**Data:**
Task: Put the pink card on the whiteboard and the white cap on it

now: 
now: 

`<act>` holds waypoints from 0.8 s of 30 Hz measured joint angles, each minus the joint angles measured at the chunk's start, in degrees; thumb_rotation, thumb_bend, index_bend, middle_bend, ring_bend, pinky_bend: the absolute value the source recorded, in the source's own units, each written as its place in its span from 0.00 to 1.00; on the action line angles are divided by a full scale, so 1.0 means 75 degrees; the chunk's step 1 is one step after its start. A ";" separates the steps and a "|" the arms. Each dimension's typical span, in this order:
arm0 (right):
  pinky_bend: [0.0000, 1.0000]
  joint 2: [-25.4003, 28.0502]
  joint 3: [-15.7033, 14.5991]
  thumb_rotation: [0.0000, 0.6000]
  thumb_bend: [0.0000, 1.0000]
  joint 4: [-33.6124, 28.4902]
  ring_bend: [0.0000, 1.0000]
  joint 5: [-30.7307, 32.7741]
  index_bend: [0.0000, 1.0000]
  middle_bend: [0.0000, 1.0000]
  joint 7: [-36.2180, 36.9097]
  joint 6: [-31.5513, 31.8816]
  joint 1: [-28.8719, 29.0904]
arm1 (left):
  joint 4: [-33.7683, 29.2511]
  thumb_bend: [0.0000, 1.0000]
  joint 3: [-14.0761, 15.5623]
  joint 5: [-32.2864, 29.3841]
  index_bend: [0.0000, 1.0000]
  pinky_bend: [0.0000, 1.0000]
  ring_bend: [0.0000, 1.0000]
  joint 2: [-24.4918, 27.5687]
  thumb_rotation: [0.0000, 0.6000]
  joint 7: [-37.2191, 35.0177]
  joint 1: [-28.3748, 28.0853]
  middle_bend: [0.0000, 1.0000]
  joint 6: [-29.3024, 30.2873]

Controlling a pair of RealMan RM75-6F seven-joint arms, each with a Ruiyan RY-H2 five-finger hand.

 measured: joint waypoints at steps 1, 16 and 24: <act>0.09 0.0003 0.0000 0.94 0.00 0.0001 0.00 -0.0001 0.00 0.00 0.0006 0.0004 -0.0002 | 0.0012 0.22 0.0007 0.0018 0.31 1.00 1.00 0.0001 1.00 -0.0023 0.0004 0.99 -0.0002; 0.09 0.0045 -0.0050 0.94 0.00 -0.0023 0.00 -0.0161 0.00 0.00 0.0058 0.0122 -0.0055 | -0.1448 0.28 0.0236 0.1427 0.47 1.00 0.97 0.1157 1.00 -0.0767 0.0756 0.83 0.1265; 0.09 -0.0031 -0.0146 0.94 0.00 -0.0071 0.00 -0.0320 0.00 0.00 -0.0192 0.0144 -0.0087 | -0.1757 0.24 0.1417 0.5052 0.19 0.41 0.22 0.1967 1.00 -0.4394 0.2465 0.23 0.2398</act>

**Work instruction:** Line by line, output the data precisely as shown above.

**Finished task:**
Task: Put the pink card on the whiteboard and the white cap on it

now: 
now: 

`<act>` holds waypoints from 0.8 s of 30 Hz measured joint angles, each minus the joint angles measured at the chunk's start, in degrees; thumb_rotation, thumb_bend, index_bend, middle_bend, ring_bend, pinky_bend: the absolute value the source recorded, in the source's own units, each written as its place in its span from 0.00 to 1.00; on the action line angles are divided by a full scale, so 1.0 means 75 degrees; the chunk's step 1 is one step after its start. A ";" separates the steps and a "|" the arms. Each dimension's typical span, in this order:
arm0 (right):
  pinky_bend: [0.0000, 1.0000]
  joint 2: [-25.4003, 28.0502]
  joint 3: [-15.7033, 14.5991]
  thumb_rotation: [0.0000, 0.6000]
  thumb_bend: [0.0000, 1.0000]
  joint 4: [-33.6124, 28.4902]
  ring_bend: [0.0000, 1.0000]
  joint 5: [-30.7307, 32.7741]
  index_bend: [0.0000, 1.0000]
  middle_bend: [0.0000, 1.0000]
  joint 7: [-36.2180, 36.9097]
  joint 6: [-31.5513, 31.8816]
  joint 1: [-28.8719, 29.0904]
arm1 (left):
  joint 4: [-33.7683, 29.2511]
  thumb_bend: [0.0000, 1.0000]
  joint 3: [-14.0761, 15.5623]
  joint 5: [-32.2864, 29.3841]
  index_bend: [0.0000, 1.0000]
  pinky_bend: [0.0000, 1.0000]
  ring_bend: [0.0000, 1.0000]
  joint 2: [-24.4918, 27.5687]
  thumb_rotation: [0.0000, 0.6000]
  joint 7: [-37.2191, 35.0177]
  joint 1: [-28.3748, 28.0853]
  middle_bend: [0.0000, 1.0000]
  joint 6: [-29.3024, 30.2873]

Controlling a pair of RealMan RM75-6F seven-joint arms, each with a Ruiyan RY-H2 five-finger hand.

 measured: joint waypoints at steps 1, 16 and 24: <act>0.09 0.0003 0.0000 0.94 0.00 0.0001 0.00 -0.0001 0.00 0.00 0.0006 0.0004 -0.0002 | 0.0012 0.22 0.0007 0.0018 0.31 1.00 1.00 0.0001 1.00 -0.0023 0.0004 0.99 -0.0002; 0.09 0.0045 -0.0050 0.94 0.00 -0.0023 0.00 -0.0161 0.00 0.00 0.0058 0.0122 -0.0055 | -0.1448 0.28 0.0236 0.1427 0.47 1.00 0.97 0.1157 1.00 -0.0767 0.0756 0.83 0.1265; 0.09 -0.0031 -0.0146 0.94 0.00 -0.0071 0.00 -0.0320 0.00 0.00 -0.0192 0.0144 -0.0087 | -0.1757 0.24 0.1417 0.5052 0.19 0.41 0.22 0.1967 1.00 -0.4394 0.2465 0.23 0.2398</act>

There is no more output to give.